The overall impact will be quantified in delayed research, lost revenue and slower reaction times in the emergency services. Unfortunately, recent reporting has suggested that the original Wannacry worm is already being adapted to infect newer systems, which means – as with all things technology – that systems and networks a potentially still vulnerable.
What is Wannacry? It is a type of malware called a “worm.” A worm is a type of program which is self-propagating and is usually created and implemented with malicious intent. By exploiting a system vulnerability, a worm can, without permission, install and run itself on an infected computer. A worm is technically different than the more well-known computer “virus” in that a worm does not to attach itself to a host file on a computer. This means that a worm is a self-contained program that can replicate itself without user interaction. Because of its autonomous nature, it can also spread without any user interaction. Whereas a virus needs someone to open a document or an email attachment to infect a computer, a worm does not, making it a particularly nefarious piece of code.
What does it do? Wannacry is a worm, but it is also what’s known as “ransomware.” The replication portion of Wannacry is the method that allows the program to fulfill its purpose: encrypt a computer’s hard drive and proceed to demand a ransom (a refusal to pay results in all encrypted files being forever inaccessible).
A computer infected by Wannacry presents an unfortunate user with a screen that contains a rather amicable description of what has happened to their computer: “Oooops, your important files are encrypted. It means you will not be able to access them anymore until they are decrypted. If you follow our instructions, we guarantee that you can decrypt all your files quickly and safely! Let’s start decrypting!”

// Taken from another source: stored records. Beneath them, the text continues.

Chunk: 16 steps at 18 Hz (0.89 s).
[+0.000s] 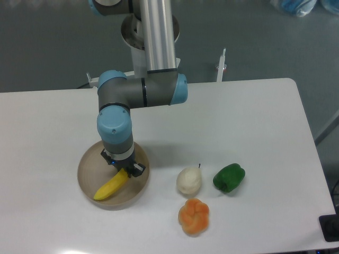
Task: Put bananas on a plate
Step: 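Lower the banana onto the plate and open the gripper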
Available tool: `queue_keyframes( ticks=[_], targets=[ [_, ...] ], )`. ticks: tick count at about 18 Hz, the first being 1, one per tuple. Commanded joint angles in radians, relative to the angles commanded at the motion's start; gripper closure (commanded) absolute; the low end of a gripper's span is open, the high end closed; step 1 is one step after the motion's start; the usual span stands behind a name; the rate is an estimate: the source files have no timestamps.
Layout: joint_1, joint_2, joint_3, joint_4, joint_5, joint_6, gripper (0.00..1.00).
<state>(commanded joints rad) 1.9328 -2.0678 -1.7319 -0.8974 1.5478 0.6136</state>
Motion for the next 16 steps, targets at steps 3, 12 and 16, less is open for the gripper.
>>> queue_keyframes(
  ticks=[3, 12, 16],
  targets=[
    [0.0, -0.002, 0.002, 0.0, 0.0, 0.002, 0.74],
    [0.0, -0.005, 0.009, 0.0, -0.002, 0.002, 0.34],
    [0.002, 0.002, 0.018, 0.0, -0.002, 0.003, 0.25]
  ],
)
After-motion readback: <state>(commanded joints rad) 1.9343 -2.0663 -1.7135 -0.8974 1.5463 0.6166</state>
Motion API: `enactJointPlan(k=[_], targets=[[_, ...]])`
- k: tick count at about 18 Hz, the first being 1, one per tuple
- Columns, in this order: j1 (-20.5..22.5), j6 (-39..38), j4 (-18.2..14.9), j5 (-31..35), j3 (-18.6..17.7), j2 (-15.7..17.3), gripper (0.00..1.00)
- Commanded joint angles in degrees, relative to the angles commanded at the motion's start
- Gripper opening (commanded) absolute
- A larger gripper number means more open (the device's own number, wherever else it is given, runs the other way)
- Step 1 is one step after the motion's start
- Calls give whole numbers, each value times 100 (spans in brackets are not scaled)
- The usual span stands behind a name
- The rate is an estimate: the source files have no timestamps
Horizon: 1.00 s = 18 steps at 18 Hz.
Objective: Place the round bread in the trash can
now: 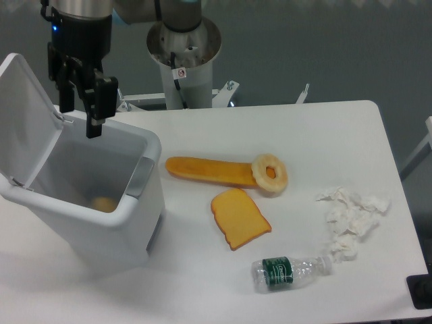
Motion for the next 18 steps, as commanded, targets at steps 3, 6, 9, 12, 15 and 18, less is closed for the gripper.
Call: enactJointPlan(k=[3, 6, 9, 12, 15, 18], targets=[[676, 315, 36, 525, -167, -123, 100], [1229, 913, 149, 1518, -395, -369, 100], [1958, 1256, 553, 1591, -580, -431, 100], [2469, 1766, 650, 1565, -493, -825, 100], [2830, 1819, 695, 1407, -361, -1379, 100], [2980, 2327, 721, 1424, -238, -1801, 100]])
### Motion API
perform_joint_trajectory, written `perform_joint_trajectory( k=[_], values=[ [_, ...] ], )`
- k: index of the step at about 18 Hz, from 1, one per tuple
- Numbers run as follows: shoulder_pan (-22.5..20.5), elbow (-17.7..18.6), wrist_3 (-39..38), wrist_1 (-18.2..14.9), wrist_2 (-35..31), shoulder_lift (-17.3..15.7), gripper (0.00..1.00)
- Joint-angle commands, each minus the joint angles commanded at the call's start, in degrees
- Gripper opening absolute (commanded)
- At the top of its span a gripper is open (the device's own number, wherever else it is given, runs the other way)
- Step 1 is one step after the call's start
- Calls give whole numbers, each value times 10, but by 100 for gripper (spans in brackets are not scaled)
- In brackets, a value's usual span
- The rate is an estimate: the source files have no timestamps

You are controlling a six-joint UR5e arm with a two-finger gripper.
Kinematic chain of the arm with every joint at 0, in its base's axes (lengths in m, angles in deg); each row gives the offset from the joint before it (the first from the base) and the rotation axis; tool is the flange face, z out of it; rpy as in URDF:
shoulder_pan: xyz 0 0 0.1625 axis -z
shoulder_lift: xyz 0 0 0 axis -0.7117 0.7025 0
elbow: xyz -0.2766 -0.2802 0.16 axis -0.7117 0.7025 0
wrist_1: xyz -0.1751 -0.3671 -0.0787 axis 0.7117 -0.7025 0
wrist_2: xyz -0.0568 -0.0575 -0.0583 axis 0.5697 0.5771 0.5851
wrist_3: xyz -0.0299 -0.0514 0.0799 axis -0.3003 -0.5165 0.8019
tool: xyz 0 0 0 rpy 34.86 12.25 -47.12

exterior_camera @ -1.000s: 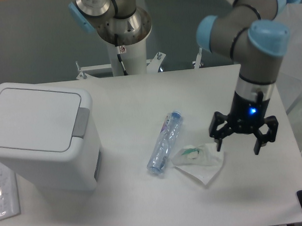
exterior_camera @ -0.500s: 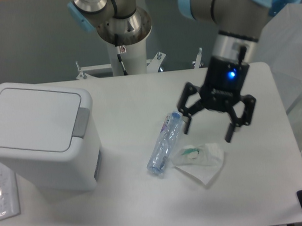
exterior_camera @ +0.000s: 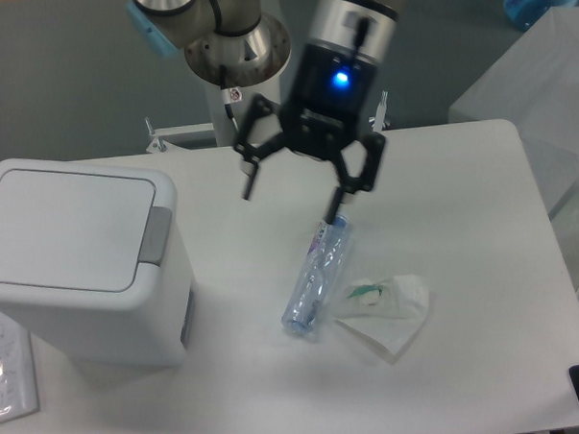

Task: Open the trash can
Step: 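Move the open gripper over the bottle toward the white trash can, then press the gripper down on the trash can lid edge to flip it open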

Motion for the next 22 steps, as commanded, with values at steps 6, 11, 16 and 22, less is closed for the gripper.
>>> perform_joint_trajectory(
  k=[6, 11, 16, 22],
  values=[
    [19, 36, -1, 0, -3, -9, 100],
    [44, 39, -20, 3, -6, 6, 100],
    [69, 21, -21, 3, -31, 30, 100],
    [83, 22, -23, 4, -34, 46, 100]
  ],
)
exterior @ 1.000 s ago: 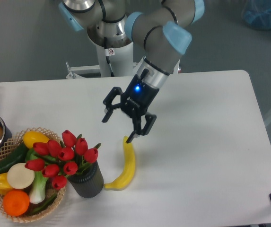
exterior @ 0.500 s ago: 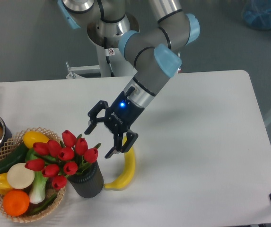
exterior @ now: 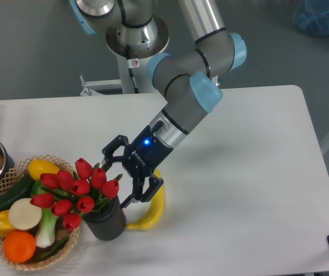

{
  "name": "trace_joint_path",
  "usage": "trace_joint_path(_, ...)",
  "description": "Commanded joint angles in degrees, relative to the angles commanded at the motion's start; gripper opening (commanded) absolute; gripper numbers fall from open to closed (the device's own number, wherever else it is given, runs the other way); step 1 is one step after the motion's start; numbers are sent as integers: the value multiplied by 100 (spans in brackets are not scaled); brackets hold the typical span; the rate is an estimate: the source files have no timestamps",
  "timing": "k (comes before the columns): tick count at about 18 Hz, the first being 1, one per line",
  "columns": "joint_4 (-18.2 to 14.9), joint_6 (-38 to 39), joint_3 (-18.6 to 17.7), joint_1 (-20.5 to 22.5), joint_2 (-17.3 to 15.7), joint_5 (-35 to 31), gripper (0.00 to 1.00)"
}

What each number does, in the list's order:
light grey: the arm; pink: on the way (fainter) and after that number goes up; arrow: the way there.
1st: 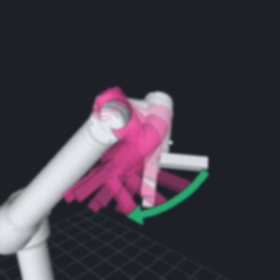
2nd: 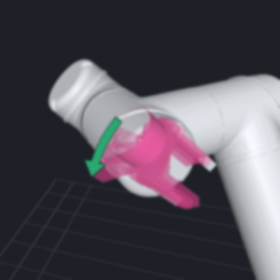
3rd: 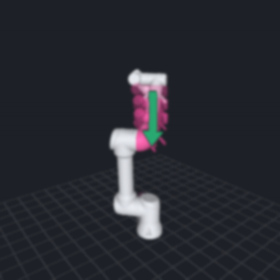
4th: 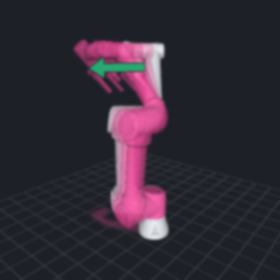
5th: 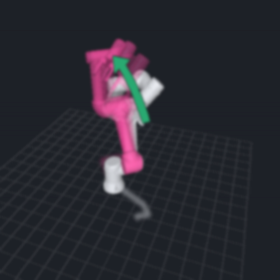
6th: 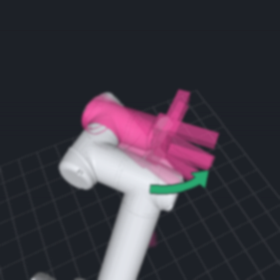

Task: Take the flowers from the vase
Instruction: 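Lower the open gripper around the tulip stems above the vase rim, then close the gripper on the tulip stems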

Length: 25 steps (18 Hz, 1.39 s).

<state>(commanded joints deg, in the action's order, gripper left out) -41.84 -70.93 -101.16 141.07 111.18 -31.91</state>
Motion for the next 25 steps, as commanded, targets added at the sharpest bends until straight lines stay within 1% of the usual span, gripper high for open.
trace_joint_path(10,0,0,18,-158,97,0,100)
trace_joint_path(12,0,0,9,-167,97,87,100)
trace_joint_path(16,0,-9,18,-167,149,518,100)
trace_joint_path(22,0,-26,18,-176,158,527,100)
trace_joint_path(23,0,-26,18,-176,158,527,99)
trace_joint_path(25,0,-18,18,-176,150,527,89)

The program then displays a countdown clock and a warning that when it reaches zero, everything stored on the hard drive will be lost. A user’s only option to recover his or her files is to pay the ransom which, according to reports, ranges from $300-$600 in bitcoin to a provided bitcoin address. Despite the efforts of the IT security community, there are currently no other means to decrypting an infected hard drive.

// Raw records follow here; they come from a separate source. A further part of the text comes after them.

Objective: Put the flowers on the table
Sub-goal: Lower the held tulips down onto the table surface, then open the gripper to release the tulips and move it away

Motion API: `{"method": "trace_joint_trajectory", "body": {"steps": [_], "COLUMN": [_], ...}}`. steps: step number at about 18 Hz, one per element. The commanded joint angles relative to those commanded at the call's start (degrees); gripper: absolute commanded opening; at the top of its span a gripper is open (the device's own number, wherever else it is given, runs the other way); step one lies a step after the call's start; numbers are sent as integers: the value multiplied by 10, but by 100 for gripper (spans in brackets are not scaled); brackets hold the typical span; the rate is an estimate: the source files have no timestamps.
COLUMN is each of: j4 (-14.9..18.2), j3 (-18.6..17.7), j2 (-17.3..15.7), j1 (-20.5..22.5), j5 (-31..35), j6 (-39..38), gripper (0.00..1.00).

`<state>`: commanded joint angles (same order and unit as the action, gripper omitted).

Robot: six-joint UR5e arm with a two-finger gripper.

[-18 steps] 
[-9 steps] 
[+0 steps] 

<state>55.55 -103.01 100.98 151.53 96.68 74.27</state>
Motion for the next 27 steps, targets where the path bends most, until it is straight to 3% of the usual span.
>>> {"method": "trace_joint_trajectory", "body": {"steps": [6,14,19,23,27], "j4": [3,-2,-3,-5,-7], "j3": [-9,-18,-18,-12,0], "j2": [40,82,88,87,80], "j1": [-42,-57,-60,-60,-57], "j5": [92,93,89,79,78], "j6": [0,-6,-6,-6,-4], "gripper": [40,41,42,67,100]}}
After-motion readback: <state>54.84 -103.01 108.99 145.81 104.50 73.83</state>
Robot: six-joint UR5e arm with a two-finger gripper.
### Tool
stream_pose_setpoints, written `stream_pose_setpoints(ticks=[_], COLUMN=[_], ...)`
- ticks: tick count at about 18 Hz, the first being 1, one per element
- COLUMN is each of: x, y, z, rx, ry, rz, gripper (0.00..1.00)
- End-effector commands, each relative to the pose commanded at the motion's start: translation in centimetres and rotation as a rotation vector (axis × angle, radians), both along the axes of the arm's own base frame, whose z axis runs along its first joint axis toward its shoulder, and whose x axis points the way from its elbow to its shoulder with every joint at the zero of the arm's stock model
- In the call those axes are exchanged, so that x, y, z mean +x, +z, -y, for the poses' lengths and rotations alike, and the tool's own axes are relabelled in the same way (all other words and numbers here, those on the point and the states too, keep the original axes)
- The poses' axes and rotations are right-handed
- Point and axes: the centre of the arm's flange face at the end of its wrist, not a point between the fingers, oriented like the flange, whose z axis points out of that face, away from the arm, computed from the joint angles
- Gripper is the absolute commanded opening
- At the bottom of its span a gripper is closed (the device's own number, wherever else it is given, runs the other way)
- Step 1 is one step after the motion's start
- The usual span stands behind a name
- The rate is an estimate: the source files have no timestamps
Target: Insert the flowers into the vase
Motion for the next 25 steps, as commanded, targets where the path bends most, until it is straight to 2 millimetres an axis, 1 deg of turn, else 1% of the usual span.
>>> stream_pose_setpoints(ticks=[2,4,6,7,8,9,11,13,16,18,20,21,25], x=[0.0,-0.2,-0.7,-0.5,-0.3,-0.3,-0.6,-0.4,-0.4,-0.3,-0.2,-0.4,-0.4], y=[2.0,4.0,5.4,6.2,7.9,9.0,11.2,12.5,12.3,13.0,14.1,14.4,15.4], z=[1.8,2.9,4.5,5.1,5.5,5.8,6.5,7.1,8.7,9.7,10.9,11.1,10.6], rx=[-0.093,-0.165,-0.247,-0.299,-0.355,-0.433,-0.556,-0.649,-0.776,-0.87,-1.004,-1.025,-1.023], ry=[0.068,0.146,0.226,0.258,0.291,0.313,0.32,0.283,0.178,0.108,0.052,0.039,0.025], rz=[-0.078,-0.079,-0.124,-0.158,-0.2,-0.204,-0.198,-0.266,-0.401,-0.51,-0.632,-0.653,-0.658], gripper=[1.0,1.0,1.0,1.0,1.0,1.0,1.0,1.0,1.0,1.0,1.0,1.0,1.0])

Why was it so successful? Wannacry was adapted from an exploit found in the recently released cache of National Security Agency (NSA) penetration tools. These tools are specifically adapted to exploit certain zero-day vulnerabilities, which are so new or unknown that not even the company who created the software knows about them. The NSA currently operates by searching for, hoarding and protecting its collection of zero-day exploits. The recent leak by the hacking group known as the Shadow Brokers – and the fallout that has resulted from Wannacry – has given credence to those in the IT community who argue that the hoarding of zero-day exploits can only have negative effects. This illustrates the dilemma faced by the agency as it is tasked with both defending and attacking computer systems. While hoarding vulnerabilities gives it an advantage over adversaries, it also means that if the NSA itself is hacked or is victim to a leak, then the agency itself becomes the primary source for disreputable actors.
What can be done to protect yourself? Regularly update your software. The affected computers were running old versions of Windows. So old that Microsoft had recently ceased patching those particular versions of software. However, the specific vulnerability that Wannacry exploited had in fact been known and patched by Microsoft. The reason that Wannacry was still able to propagate is that the victim computers had not simply installed the patch. Infected systems that had been auto updated would have otherwise been immune to Wannacry.
It is also imperative to run backups of your system and more specifically any files that you do not wish to lose. A user of an infected computer that had a backup would have been able to cut his or her losses by removing the encrypted disk, installing a new one and restoring the backup to it. There might be a little more time involved, but hard drives are much less expensive than the $300-$600 ransom fee. Regular backups are a powerful tool that can be utilized to protect a user from power failure, system and hard drive failure, as well as malicious software like Wannacry.
It is the nature of computer systems that they will never be invulnerable. There will always be bad actors looking to exploit vulnerabilities in the hundreds of millions of lines of code that make up the software, programs, and apps used by billions of people. As the internet of things continues to seep into every aspect of daily life, the need for proper cyber security education and training will only increase. Simple steps can prevent catastrophic incidents like those experienced across the world last month.